WHAT NEEDS TO BE DONE | Lines from the top of the entries down to the line with "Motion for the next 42" must be set down exactly as they stand, with both ends retained.
──────── DATASET RECORDS
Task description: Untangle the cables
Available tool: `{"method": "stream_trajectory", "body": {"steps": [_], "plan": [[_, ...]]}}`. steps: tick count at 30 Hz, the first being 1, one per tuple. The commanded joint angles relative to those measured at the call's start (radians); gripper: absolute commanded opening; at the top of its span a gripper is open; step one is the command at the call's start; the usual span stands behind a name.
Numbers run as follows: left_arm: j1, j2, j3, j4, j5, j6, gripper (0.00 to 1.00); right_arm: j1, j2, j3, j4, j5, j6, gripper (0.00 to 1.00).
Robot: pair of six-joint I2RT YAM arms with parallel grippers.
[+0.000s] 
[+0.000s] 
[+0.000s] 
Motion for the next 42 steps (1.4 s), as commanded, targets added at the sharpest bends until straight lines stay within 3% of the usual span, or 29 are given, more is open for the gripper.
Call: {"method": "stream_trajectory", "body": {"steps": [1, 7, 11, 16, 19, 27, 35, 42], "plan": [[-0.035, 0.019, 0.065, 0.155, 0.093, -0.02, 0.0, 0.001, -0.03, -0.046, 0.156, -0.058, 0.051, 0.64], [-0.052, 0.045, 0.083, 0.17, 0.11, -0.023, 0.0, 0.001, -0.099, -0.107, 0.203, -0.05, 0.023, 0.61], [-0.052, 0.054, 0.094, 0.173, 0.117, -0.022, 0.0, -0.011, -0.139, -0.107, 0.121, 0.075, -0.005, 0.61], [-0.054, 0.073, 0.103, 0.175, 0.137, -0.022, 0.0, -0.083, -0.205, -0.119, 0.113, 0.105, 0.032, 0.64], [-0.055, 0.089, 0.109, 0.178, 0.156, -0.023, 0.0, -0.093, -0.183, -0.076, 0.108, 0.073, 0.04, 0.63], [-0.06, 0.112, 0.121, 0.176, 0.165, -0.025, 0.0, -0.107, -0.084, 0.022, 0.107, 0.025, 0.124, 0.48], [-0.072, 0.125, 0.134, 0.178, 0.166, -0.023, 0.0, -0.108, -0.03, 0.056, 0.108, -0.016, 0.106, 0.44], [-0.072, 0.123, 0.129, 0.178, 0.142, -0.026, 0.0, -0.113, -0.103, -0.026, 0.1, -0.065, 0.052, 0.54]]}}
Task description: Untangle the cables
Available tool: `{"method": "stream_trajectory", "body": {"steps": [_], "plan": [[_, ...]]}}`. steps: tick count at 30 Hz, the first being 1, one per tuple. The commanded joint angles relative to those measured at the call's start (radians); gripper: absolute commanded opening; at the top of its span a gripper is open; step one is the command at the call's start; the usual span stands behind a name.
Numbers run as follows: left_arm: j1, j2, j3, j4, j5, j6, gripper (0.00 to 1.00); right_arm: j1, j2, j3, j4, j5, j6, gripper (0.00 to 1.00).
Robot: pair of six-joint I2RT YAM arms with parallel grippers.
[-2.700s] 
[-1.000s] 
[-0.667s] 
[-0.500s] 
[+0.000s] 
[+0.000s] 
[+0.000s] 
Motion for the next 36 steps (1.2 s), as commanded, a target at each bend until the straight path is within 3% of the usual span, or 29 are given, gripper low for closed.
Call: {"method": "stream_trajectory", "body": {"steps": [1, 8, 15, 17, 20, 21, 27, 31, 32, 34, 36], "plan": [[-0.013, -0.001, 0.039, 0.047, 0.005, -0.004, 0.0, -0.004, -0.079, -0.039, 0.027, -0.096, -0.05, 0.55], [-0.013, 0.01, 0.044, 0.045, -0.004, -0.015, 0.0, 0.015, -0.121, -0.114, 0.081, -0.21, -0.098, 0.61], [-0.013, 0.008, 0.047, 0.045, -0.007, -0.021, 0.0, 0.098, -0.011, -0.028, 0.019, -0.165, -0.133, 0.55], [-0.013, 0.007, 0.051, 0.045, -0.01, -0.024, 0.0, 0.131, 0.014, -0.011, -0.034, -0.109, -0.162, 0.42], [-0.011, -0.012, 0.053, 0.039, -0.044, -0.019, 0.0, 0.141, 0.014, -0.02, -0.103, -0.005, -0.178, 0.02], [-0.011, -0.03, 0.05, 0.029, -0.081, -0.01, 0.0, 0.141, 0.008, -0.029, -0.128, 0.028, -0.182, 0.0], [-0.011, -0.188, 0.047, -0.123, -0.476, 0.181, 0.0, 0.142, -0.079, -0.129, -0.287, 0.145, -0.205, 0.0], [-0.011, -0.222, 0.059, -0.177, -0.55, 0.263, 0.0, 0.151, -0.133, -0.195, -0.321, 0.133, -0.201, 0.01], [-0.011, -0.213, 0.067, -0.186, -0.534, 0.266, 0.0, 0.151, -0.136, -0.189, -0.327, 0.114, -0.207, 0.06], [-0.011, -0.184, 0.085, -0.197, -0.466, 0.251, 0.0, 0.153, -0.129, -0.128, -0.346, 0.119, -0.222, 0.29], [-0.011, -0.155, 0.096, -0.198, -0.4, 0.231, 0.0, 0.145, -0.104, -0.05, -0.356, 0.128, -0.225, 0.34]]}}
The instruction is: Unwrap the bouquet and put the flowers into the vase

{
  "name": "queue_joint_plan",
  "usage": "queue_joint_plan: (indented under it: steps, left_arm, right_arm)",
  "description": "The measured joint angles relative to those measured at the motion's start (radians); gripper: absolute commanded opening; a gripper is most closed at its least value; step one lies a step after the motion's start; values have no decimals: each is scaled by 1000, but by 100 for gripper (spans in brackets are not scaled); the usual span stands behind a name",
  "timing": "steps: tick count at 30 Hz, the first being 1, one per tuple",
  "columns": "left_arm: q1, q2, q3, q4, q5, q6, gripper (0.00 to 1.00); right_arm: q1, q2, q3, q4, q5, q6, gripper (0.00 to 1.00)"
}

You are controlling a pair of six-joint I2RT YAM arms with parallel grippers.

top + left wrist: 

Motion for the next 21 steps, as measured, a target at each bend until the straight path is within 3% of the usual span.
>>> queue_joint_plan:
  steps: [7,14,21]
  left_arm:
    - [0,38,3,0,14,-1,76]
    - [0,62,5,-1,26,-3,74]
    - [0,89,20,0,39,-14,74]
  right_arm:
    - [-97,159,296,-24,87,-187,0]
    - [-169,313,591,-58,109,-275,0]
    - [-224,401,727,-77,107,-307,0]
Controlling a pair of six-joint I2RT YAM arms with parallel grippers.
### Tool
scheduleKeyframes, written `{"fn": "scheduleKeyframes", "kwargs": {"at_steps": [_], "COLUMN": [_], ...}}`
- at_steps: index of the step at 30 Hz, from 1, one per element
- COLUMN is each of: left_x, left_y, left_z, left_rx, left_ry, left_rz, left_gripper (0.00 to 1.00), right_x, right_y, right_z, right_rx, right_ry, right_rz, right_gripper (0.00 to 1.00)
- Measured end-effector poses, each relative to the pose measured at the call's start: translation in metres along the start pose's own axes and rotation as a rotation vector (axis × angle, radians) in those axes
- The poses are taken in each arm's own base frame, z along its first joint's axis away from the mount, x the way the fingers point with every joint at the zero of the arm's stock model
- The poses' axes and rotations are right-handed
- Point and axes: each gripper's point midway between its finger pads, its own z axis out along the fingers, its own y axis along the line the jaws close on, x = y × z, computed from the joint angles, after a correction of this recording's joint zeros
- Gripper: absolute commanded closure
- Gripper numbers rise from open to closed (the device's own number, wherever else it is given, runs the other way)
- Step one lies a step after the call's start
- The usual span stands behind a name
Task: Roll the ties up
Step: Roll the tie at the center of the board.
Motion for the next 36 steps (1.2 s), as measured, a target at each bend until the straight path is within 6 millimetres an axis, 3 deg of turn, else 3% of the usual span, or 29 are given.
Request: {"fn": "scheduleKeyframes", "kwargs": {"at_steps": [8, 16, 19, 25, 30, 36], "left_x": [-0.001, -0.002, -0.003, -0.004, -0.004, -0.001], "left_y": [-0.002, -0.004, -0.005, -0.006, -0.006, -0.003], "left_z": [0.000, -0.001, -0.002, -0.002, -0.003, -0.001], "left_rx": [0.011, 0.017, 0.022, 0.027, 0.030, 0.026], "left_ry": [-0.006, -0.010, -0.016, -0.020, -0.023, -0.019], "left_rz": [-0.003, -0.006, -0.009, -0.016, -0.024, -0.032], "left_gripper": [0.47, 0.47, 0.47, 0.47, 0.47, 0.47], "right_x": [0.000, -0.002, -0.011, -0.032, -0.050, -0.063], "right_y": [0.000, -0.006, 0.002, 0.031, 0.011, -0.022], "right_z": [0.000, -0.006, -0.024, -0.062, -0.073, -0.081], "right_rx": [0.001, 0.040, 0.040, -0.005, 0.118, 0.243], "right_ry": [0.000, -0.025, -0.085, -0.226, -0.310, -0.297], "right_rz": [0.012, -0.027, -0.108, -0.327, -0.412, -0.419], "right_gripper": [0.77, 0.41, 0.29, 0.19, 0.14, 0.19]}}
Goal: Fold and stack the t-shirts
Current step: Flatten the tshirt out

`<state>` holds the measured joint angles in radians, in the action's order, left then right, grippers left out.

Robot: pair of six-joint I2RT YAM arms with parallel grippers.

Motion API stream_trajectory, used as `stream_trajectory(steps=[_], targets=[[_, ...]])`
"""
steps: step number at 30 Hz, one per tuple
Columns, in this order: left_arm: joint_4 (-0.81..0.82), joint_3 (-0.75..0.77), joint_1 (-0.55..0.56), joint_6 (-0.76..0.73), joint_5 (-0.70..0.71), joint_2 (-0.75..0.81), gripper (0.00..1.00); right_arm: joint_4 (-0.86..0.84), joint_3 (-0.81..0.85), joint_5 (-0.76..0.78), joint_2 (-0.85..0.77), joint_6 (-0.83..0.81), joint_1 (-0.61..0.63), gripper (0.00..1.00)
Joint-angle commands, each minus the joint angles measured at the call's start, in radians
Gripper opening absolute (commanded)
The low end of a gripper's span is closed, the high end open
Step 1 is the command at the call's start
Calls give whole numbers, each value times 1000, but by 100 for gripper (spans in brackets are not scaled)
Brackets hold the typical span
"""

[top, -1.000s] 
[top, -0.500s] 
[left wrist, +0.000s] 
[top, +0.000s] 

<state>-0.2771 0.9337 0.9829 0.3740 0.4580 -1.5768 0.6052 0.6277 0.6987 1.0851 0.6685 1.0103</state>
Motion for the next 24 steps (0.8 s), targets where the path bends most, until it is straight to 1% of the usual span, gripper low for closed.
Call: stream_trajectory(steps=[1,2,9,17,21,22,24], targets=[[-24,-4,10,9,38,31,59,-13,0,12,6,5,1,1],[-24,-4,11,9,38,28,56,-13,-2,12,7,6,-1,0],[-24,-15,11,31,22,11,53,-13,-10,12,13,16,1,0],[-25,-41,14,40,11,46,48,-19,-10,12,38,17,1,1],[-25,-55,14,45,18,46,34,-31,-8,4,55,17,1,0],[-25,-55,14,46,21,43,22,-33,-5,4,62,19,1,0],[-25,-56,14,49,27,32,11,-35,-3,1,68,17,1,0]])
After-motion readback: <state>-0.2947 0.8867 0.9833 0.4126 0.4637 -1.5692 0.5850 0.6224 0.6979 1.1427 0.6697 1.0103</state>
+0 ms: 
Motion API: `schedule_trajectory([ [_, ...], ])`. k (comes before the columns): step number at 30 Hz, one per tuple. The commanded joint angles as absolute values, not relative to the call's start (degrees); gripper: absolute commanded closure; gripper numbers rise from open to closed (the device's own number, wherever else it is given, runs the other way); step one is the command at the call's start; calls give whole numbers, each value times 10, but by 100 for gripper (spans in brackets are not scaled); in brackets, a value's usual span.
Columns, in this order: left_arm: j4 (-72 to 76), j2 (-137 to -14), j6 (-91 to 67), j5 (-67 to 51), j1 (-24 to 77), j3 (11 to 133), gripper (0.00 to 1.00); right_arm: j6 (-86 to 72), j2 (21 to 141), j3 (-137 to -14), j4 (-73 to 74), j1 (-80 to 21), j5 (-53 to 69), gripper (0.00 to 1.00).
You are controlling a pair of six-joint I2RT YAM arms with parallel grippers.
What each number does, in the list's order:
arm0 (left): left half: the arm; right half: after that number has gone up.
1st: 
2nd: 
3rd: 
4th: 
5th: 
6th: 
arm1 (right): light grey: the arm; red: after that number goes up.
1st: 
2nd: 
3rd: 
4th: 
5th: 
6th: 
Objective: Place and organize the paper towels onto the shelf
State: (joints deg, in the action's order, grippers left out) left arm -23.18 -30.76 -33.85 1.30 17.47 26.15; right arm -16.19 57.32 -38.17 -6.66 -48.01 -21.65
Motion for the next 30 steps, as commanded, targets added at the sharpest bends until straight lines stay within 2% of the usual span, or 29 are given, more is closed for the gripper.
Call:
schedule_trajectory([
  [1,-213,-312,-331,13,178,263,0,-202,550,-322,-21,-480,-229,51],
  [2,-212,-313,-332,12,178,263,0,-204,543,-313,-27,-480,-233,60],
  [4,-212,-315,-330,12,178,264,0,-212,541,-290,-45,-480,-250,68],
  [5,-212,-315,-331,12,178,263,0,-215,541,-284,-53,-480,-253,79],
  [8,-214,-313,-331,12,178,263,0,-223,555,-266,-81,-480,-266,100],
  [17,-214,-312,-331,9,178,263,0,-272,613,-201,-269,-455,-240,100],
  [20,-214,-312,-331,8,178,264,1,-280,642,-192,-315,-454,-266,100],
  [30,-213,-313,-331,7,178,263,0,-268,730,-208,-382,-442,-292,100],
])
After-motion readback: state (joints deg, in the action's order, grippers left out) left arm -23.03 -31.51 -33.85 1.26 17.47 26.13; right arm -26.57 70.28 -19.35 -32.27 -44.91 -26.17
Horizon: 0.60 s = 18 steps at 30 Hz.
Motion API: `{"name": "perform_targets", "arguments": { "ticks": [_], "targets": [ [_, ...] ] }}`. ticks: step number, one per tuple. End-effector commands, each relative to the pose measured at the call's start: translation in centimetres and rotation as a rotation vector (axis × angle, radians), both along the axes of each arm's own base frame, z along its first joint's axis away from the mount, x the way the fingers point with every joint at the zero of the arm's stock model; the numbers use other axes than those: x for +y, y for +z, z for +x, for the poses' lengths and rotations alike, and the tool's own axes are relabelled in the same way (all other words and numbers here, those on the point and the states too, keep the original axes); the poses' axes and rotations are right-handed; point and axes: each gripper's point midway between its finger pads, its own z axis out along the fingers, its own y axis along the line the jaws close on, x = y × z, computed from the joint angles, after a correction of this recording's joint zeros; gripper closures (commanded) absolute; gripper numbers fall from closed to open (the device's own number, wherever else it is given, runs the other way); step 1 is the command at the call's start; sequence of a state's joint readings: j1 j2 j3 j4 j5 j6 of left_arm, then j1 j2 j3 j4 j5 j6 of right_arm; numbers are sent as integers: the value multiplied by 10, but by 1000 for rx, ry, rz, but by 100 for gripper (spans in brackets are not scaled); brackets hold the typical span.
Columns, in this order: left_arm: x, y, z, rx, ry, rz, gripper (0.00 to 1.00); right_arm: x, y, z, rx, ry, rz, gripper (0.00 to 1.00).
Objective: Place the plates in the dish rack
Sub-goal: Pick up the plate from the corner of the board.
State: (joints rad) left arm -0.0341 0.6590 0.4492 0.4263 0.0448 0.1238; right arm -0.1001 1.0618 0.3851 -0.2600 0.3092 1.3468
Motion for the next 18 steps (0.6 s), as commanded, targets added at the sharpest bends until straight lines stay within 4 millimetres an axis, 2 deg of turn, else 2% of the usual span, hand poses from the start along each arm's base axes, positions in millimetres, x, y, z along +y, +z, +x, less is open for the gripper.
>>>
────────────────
RESULT OF THE EXERCISE |
Task description: Untangle the cables
Available tool: `{"method": "stream_trajectory", "body": {"steps": [_], "plan": [[_, ...]]}}`. steps: tick count at 30 Hz, the first being 1, one per tuple. The commanded joint angles relative to those measured at the call's start (radians); gripper: absolute commanded opening; at the top of its span a gripper is open; step one is the command at the call's start; the usual span stands behind a name.
Numbers run as follows: left_arm: j1, j2, j3, j4, j5, j6, gripper (0.00 to 1.00); right_arm: j1, j2, j3, j4, j5, j6, gripper (0.00 to 1.00).
Robot: pair of six-joint I2RT YAM arms with parallel grippers.
[+0.000s] 
[+0.000s] 
[+0.000s] 
Motion for the next 42 steps (1.4 s), as commanded, targets added at the sharpest bends until straight lines stay within 3% of the usual span, or 29 are given, more is open for the gripper.

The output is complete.